Next: Modelling Spectro-photometric Characteristics of Nonradially Pulsating Stars
Up: Computational Astrophysics
Previous: VRML and Collaborative Environments: New Tools for Networked Visualization
Table of Contents -- Index -- PS reprint -- PDF reprint


Astronomical Data Analysis Software and Systems VII
ASP Conference Series, Vol. 145, 1998
Editors: R. Albrecht, R. N. Hook and H. A. Bushouse

Parallel Tree N-body Code: Data Distribution and DLB on the CRAY T3D for Large Simulations

U.  Becciani,   V.  Antonuccio-Delogu,   M.  Gambera  and  A.  Pagliaro
Osservatorio Astrofisico di Catania, Città Universitaria, Viale A. Doria, 6 - I-95125 Catania - Italy

R.  Ansaloni
Silicon Graphics S.p.A. St.6 Pal. N.3, Milanofiori I-20089 Rozzano (MI) - Italy

G.  Erbacci

Cineca, Via Magnanelli, 6/3 I-40033 Casalecchio di Reno (BO) - Italy

 

Abstract:

We describe a strategy for optimal memory and work distribution.

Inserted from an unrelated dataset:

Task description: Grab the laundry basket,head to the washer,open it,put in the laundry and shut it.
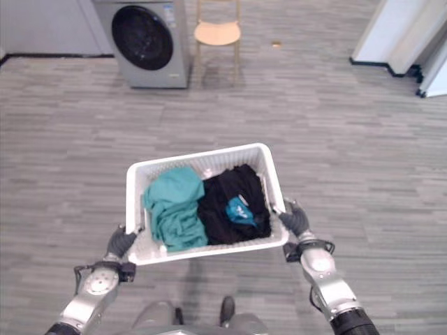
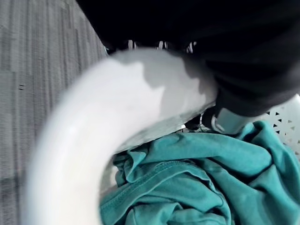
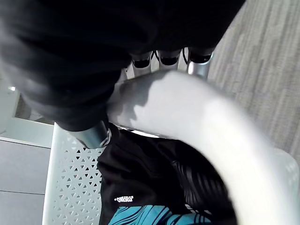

We have performed a series of tests to find an optimal data distribution in the Cray T3D memory, and to identify a strategy for the Dynamic Load Balance (DLB). The results of tests show that the step duration depends on two main factors: the data locality and the network contention. In a very large simulation, due to network contention, an unbalanced load arises. To remedy this we have devised an automatic work redistribution mechanism which provided a good DLB.

           

1. Introduction

N-body simulations are one of the most important tools in contemporary theoretical cosmology, however the number of particles required to reach a significant mass resolution is more larger than those allowed even by present-day state-of-the-art massively parallel (Gouhing 1995; Romeel 1997 & Salmon 1997) supercomputers (hereafter MPP). The most popular algorithms are generally based on grid methods like the P3M. The main problem with this method lies in the fact that the grid has typically a fixed mesh size, while the cosmological problem is inherently highly irregular. On the other hand the Barnes & Hut (1986, hereafter BH) oct-tree recursive method is inherently adaptive, and allows one to achieve a higher mass resolution. Because of these features, the computational problem can easily become unbalanced and cause performance degradation. For this reason, we have undertaken a study of the optimal work- and data-sharing distribution for our parallel treecode.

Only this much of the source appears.